На вахте дежурила тетя Катя. Забрал из своего ящика почту (газета «Коммунист», а больше ничего нет) и, одарив свою несостоявшуюся родственницу дежурной улыбкой, получил ключ.

Тетя Катя, оглядевшись по сторонам, заговорщическим шепотом сообщила:

– Леш, сегодня комендант был вместе с каким-то начальником с завода. Говорили, что «непрофильных» жильцов скоро начнут выселять. Ты ведь у нас теперь тоже такой.

Я кивнул. Про мое выселение из общаги я уже слышал. Все правильно. Я же теперь не участковый инспектор, территорию не обслуживаю. Но просто так, с бухты-барахты, меня никто не выставит на улицу. Ответственные товарищи, отвечающие за социальную заботу о трудящихся металлургического завода, вначале сообщат моему собственному руководству, а оно станет думать, куда девать своих сотрудников. Я ж не один такой, проживающий в ведомственном общежитии.

Но потом все утрясется. Замполит отдела, а то и управления выйдет с ходатайством на директора ЧМЗ, подключит к этому делу райком партии, все утрясется. Завод милиционеров не прогонит, а мое начальство успокоится. Самое плохое, что может случиться, так это то, что ко мне могут подселить кого-нибудь из жильцов. Скорее всего, это будет собрат-мильтон. Я-то уже попривык жить один, как фон-барон, но как-нибудь уживусь с новым соседом.

– Жениться тебе надо, Леша, – твердо заявила тетя Катя. Еще разок оглянувшись, сказала: – Моя-то вертихвостка, когда о тебе разговор завожу, так и к словам не подстает, так что ну ее… Зато у моей соседки дочка есть. Девка хорошая, незамужняя, как раз на заводе работает. Женишься на ней, у себя пропишешь, никто тебя и не выгонит. Правда, – тут тетя Катя вздохнула, – с мужиком она женатым связалась. Но ребенка в подоле не принесла, так что тут все нормально.

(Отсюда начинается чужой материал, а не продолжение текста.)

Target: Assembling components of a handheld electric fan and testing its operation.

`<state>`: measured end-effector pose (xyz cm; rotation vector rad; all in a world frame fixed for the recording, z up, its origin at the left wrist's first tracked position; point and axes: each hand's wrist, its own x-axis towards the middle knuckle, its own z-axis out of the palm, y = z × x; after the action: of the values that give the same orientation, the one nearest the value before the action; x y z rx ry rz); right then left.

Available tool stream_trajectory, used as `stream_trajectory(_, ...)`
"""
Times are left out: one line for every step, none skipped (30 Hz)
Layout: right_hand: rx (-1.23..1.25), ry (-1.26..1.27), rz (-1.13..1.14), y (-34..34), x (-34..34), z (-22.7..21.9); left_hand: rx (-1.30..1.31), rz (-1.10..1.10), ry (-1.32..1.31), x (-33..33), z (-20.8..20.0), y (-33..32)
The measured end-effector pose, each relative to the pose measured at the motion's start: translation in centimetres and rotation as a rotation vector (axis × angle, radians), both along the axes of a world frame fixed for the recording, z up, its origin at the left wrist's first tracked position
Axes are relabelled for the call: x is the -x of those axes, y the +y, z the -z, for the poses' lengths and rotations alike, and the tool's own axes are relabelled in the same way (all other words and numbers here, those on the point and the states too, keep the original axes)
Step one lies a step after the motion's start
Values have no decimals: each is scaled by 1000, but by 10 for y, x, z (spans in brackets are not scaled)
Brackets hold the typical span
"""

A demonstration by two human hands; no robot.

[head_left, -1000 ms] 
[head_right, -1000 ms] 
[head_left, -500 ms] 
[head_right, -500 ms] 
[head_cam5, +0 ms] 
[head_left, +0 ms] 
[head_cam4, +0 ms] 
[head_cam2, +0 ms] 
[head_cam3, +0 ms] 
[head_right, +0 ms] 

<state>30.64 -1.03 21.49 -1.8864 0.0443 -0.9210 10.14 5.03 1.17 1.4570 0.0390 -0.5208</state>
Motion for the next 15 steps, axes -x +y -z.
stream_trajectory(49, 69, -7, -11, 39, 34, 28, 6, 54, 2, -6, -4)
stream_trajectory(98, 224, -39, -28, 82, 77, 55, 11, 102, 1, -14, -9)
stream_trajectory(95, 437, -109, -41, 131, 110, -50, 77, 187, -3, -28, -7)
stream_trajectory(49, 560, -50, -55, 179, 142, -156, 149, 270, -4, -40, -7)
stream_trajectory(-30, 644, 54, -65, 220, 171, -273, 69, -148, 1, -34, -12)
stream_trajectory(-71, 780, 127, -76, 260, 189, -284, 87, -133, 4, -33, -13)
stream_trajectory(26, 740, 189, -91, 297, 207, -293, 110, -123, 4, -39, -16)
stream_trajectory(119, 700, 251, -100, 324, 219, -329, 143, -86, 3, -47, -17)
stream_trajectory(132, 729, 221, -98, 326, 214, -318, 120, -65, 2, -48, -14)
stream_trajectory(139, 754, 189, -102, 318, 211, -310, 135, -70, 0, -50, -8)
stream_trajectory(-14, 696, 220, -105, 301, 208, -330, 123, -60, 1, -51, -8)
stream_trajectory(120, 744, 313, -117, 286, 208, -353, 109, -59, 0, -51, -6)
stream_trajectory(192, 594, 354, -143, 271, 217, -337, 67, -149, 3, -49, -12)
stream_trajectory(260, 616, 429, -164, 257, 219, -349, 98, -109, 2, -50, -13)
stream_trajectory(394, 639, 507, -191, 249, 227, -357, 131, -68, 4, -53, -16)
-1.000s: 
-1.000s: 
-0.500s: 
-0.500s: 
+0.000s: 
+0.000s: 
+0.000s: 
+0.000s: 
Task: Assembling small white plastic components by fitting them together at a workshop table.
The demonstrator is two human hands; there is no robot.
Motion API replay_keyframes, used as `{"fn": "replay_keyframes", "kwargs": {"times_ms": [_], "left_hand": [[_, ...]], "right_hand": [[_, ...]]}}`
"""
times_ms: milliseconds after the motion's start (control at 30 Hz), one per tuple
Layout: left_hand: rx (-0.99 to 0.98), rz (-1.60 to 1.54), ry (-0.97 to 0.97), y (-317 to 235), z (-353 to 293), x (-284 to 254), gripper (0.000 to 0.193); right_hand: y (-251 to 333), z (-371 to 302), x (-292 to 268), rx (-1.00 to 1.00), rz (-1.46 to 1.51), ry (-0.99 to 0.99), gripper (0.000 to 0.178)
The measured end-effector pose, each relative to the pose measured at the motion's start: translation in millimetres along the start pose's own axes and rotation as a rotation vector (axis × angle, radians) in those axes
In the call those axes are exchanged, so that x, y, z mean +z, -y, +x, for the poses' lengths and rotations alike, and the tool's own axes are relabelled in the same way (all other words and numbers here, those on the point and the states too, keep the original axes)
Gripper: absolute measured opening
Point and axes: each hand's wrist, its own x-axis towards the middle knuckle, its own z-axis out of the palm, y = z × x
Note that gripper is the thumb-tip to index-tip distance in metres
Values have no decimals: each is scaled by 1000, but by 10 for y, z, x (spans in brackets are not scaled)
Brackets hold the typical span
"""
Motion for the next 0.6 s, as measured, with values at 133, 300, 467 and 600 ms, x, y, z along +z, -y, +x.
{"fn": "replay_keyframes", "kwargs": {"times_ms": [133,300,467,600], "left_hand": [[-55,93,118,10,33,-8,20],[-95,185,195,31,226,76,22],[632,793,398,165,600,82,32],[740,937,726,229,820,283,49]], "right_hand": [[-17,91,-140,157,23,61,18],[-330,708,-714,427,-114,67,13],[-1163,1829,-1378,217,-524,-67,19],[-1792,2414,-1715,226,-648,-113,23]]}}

Тете Кате я даже и отвечать не стал. Ладно еще пытается выдать замуж племянницу, та славная девушка, жаль только, что я к Маринке никаких чувств не испытываю, кроме дружеских. Но вот соседка, у которой был роман с женатым мужчиной, – это ни в какие ворота не лезет. Знаю я про такие романы. Нет уж, не надо. Пусть уж лучше выселят или кого-то подселят.

Утром, явившись на службу еще до девяти часов, осмотрел кабинет. Сейф на месте, пишущая машинка тоже. А куда бы они подевались? И чего я желаю увидеть? А, понял, почему я осматриваюсь. Я же себя пока не вижу в роли следователя, не был им никогда в жизни. Так что придется привыкать.

Осознав, что работа с бумагами та еще соль, а вовсе не сахар, оставшиеся постановления я отпечатал за полчаса и, удостоившись похвалы от начальника следственного отделения, пошел разбирать то, что осталось.

Так, что у нас тут есть интересного? Ага. Статья 108, часть первая. Причинение тяжкого телесного. И кто кому причинил, чем нанес? Значит, сожитель нанес ножевое ранение сожительнице, но та все отрицает: мол, сама на что-то наткнулась, типа на лестнице гвоздик из ступеньки торчал. А сожитель уверяет, что они поссорились, упали, а перочинный нож, лежавший в его кармане, оказался раскрытым и как-то сам по себе воткнулся под чужую коленку, да еще и в вену. Нет бы хотя бы договориться, о чем врать. А так несут каждый свое.

А почему это дело посчитали «глухарем», если оно с действующими лицами? А их еще и не допрашивали. Работал мой подчиненный Савин. Тьфу ты, он пока еще такой же инспектор, как я. Не исключено, что в этой реальности он будет моим начальником, а я – его подчиненным.

Значит, инспектор уголовного розыска Савин материал собрал, его передали в следствие как «светлое» (злоумышленник-то известен, не отпирается), а дальше пусть следователь пашет. Вот ведь, работнички в уголовке! Могли бы все раскрутить без нас, без следователей. Совсем угрозыск нюх потерял. Лодыри! Им бы только материал спихнуть.